Method B: Authorization header

curl -X POST http://localhost:8001/release_task \
  -H 'Authorization: Bearer your-api-key' \
  -H 'Content-Type: application/json' \
  -d '{"prompt": "upbeat pop song"}'

Configuring API Key

Set via environment variable or command-line argument:

# Environment variable
export ACESTEP_API_KEY=your-secret-key

# Or command-line argument
python -m acestep.api_server --api-key your-secret-key

2. Response Format

All API responses use a unified wrapper format:

{
  "data": { ... },
  "code": 200,
  "error": null,
  "timestamp": 1700000000000,
  "extra": null
}
FieldTypeDescription
dataanyActual response data
codeintStatus code (200=success)
errorstringError message (null on success)
timestampintResponse timestamp (milliseconds)
extraanyExtra information (usually null)

3. Task Status Description

Task status (status) is represented as integers:

Status CodeStatus NameDescription
0queued/runningTask is queued or in progress
1succeededGeneration succeeded, result is ready
2failedGeneration failed

4. Create Generation Task

4.1 API Definition

  • URL: /release_task
  • Method: POST
  • Content-Type: application/json, multipart/form-data, or application/x-www-form-urlencoded

4.2 Request Parameters

Parameter Naming Convention

The API supports both snake_case and camelCase naming for most parameters. For example:

  • audio_duration / duration / audioDuration
  • key_scale / keyscale / keyScale
  • time_signature / timesignature / timeSignature
  • sample_query / sampleQuery / description / desc
  • use_format / useFormat / format

Additionally, metadata can be passed in a nested object (metas, metadata, or user_metadata).

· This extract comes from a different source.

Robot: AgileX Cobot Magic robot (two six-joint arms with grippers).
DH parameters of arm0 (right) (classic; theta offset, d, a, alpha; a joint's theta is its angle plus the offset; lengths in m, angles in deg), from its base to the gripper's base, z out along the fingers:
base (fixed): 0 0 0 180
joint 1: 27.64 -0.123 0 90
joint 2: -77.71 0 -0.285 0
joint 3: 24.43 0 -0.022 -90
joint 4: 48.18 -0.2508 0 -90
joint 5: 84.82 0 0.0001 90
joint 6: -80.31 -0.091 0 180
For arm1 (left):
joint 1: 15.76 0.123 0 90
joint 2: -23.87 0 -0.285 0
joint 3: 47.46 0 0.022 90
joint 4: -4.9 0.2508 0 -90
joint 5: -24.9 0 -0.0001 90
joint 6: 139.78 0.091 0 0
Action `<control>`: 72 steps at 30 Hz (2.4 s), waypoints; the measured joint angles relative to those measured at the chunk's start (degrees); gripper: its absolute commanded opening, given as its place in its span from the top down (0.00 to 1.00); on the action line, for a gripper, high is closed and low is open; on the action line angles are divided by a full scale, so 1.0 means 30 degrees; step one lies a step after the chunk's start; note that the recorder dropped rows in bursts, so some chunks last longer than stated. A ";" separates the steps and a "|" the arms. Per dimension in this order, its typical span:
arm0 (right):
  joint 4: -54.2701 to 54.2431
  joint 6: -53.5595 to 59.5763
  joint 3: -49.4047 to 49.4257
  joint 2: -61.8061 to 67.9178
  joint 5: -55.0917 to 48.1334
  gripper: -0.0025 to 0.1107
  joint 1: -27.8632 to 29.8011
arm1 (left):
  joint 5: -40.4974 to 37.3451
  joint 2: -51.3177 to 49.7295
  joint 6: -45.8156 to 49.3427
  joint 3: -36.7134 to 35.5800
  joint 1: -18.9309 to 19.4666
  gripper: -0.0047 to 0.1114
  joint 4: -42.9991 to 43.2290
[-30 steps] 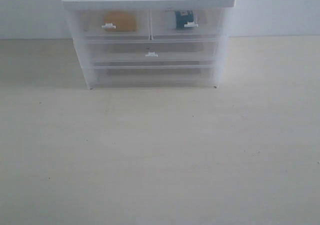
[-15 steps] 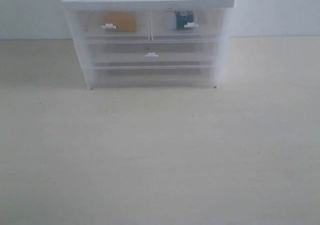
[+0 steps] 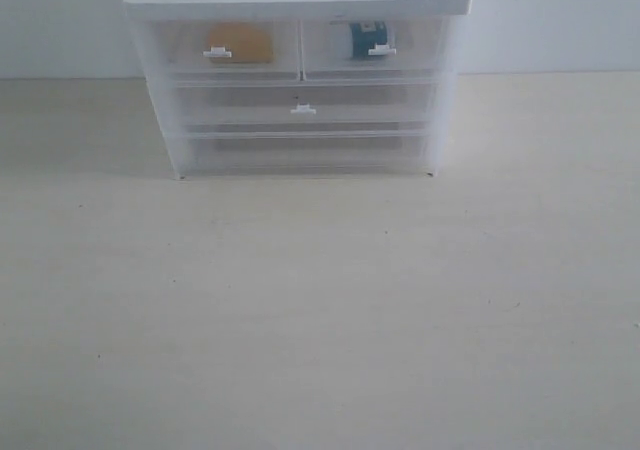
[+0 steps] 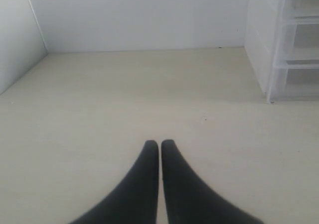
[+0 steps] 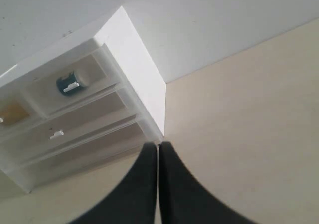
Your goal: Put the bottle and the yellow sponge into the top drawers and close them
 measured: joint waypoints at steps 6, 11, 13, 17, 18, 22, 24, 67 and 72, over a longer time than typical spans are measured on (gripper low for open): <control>0.0000 0.0000 0.0000 0.0000 0.0000 0.97 0.0000 | 0.0000 0.0000 0.0000 0.0000 0.0000 0.93 0.0000; 0.0000 0.0000 0.0000 0.0000 0.0000 0.97 0.0000 | 0.0000 0.0000 0.0000 0.0000 0.0000 0.93 0.0000; 0.0000 0.0000 0.0000 0.0000 0.0000 0.97 0.0000 | 0.0000 0.0000 0.0000 0.0000 0.0000 0.93 0.0000; 0.0000 0.0000 0.0000 0.0000 0.0000 0.97 0.0000 | 0.0000 0.0000 0.0037 0.0000 0.0000 0.93 0.0000; 0.0000 0.0000 0.0000 0.0000 0.0000 0.97 0.0000 | 0.0000 0.0000 0.0037 0.0000 0.0000 0.93 0.0000; 0.0000 0.0000 0.0000 0.0000 0.0000 0.97 0.0000 | 0.0000 0.0000 0.0037 0.0000 0.0000 0.93 0.0000; 0.0000 0.0000 0.0000 0.0000 0.0000 0.97 0.0000 | 0.0000 0.0000 0.0073 0.0000 0.0000 0.93 0.0000; 0.0000 0.0000 0.0000 0.0000 0.0000 0.97 0.0000 | 0.0000 0.0000 0.0073 0.0000 -0.1071 0.93 0.0000; 0.0000 0.0000 0.0000 0.0000 0.0000 0.97 0.0000 | 0.0000 0.0000 0.0073 0.0000 -0.1710 0.93 0.0000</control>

Method A: JSON Request (application/json)

Suitable for passing only text parameters, or referencing audio file paths that already exist on the server.

Basic Parameters:

Parameter NameTypeDefaultDescription
promptstring""Music description prompt (alias: caption)
lyricsstring""Lyrics content
thinkingboolfalseWhether to use 5Hz LM to generate audio codes (lm-dit behavior)
vocal_languagestring"en"Lyrics language (en, zh, ja, etc.)
audio_formatstring"mp3"Output format: flac, mp3, opus, aac, wav, wav32

Sample/Description Mode Parameters:

Parameter NameTypeDefaultDescription
sample_modeboolfalseEnable random sample generation mode (auto-generates caption/lyrics/metas via LM)
sample_querystring""Natural language description for sample generation (e.g., "a soft Bengali love song"). Aliases: description, desc
use_formatboolfalseUse LM to enhance/format the provided caption and lyrics. Alias: format

Multi-Model Support:

Parameter NameTypeDefaultDescription
modelstringnullSelect which DiT model to use (e.g., "acestep-v15-turbo", "acestep-v15-turbo-shift3"). Use /v1/models to list available models. If not specified, uses the default model.

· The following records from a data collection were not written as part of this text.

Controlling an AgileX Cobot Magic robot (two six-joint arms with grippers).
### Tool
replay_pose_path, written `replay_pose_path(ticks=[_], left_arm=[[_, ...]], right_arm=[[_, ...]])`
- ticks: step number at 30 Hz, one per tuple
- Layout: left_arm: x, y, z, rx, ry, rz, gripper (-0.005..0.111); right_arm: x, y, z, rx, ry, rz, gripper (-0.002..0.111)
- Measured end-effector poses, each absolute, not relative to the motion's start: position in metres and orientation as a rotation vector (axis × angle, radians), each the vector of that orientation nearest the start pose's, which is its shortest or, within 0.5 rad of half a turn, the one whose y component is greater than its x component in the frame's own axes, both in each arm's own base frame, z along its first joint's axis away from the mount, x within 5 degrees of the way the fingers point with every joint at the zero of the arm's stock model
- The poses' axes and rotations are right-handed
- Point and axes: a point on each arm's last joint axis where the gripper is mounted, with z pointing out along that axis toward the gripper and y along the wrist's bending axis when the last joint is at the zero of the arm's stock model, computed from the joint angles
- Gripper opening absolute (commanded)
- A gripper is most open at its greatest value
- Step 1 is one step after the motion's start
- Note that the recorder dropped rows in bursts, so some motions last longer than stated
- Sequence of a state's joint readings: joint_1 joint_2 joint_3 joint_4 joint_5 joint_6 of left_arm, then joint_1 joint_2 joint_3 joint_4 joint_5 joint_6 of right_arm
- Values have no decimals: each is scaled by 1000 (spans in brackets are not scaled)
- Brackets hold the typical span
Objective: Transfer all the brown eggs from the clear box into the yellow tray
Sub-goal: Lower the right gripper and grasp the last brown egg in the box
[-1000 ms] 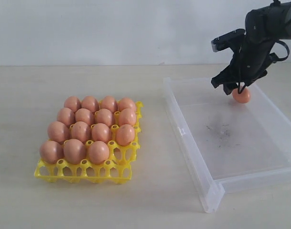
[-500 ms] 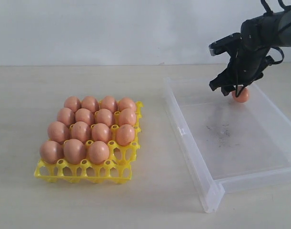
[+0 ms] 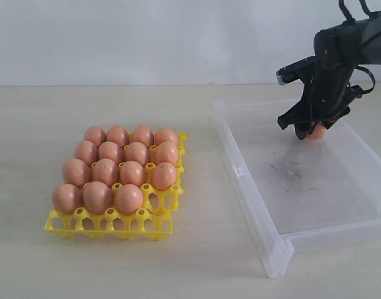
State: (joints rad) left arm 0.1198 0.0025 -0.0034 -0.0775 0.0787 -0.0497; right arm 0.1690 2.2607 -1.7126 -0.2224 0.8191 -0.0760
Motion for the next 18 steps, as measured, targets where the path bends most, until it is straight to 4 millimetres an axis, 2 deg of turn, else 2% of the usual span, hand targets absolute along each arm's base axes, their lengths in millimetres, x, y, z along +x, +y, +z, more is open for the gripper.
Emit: replay_pose_path(ticks=[8, 12, 18], left_arm=[[56, 6, 207, -187, 1550, -10, 4], [56, 6, 207, -187, 1550, -10, 4], [56, 6, 207, -187, 1550, -10, 4]], right_arm=[[469, 66, 137, -526, 2755, -231, 56], [471, 67, 127, -572, 2754, -230, 56], [474, 67, 126, -598, 2739, -234, 55]])
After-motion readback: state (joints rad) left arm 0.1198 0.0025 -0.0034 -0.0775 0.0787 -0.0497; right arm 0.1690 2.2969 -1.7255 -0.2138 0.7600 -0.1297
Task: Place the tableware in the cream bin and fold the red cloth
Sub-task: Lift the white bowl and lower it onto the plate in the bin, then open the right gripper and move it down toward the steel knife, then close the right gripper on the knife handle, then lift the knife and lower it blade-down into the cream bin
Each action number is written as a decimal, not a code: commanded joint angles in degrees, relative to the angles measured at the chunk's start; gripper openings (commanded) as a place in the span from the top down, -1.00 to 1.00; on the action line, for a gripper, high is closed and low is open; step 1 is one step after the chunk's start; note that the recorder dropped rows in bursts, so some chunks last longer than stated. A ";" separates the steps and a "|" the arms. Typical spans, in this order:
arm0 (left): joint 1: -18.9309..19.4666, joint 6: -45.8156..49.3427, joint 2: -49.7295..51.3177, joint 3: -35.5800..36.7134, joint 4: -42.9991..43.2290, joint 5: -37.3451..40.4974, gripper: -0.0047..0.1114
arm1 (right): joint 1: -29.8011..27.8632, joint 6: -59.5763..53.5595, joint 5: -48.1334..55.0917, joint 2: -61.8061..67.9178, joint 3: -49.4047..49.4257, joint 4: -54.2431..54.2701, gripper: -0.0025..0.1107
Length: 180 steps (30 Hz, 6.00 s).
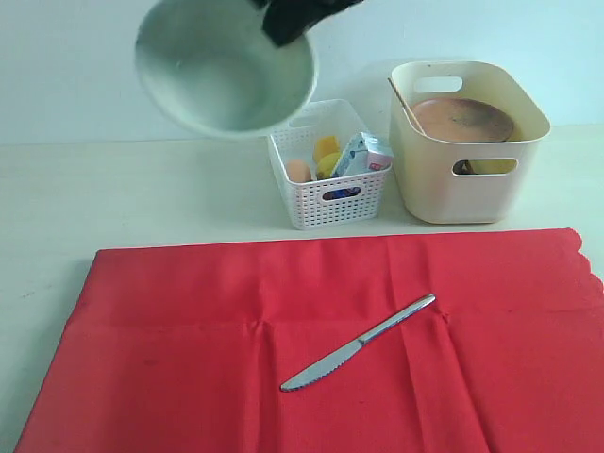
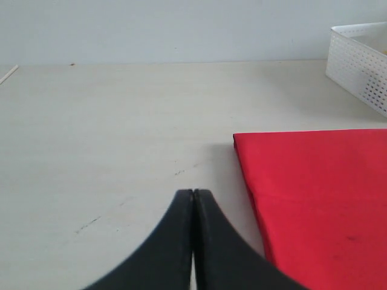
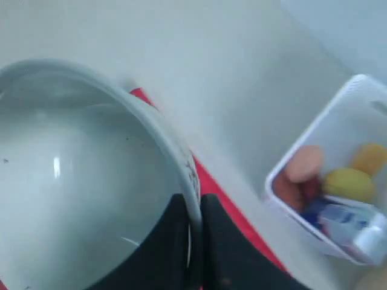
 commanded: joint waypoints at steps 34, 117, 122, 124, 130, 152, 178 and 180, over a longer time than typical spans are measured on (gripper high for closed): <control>0.12 -0.04 -0.34 0.14 0.08 -0.45 0.92 | -37.02 16.87 -12.22 30.36 -11.20 10.86 0.91; 0.12 -0.04 -0.34 0.14 0.08 -0.45 0.92 | 0.02 -37.56 4.76 7.54 35.81 -10.12 0.01; 0.12 -0.04 -0.34 0.14 0.08 -0.45 0.92 | 0.00 -45.54 -1.32 9.98 35.81 -10.36 0.01; 0.12 -0.04 -0.34 0.14 0.08 -0.45 0.92 | 0.00 -47.13 -4.35 11.38 35.81 -10.36 0.01; 0.12 -0.04 -0.34 0.14 0.08 -0.45 0.92 | 0.00 -48.48 -9.40 14.68 35.81 -10.78 0.01; 0.12 -0.04 -0.34 0.14 0.08 -0.45 0.92 | 0.00 -41.76 -8.25 17.05 35.68 -14.19 0.96; 0.12 -0.04 -0.34 0.14 0.08 -0.45 0.92 | 0.00 -12.21 -17.69 -9.38 35.68 -12.02 0.96; 0.12 -0.04 -0.34 0.14 0.08 -0.45 0.92 | 0.00 -9.19 -18.59 -12.41 35.68 -12.13 0.96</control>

thinking Semantics (Important):

  • thinking=false:
    • The server will NOT use 5Hz LM to generate audio_code_string.
    • DiT runs in text2music mode and ignores any provided audio_code_string.
  • thinking=true:
    • The server will use 5Hz LM to generate audio_code_string (lm-dit behavior).
    • DiT runs with LM-generated codes for enhanced music quality.

Note: The LM is automatically skipped for cover, repaint, and extract task types, even if thinking=true is set. These tasks work directly with source audio and do not benefit from LM planning. Setting thinking=true has no effect for these tasks. The LM is only used when the task type is text2music, lego, or complete.

Metadata Auto-Completion (Conditional):

When use_cot_caption=true or use_cot_language=true or metadata fields are missing, the server may call 5Hz LM to fill the missing fields based on caption/lyrics:

  • bpm
  • key_scale
  • time_signature
  • audio_duration

User-provided values always win; LM only fills the fields that are empty/missing.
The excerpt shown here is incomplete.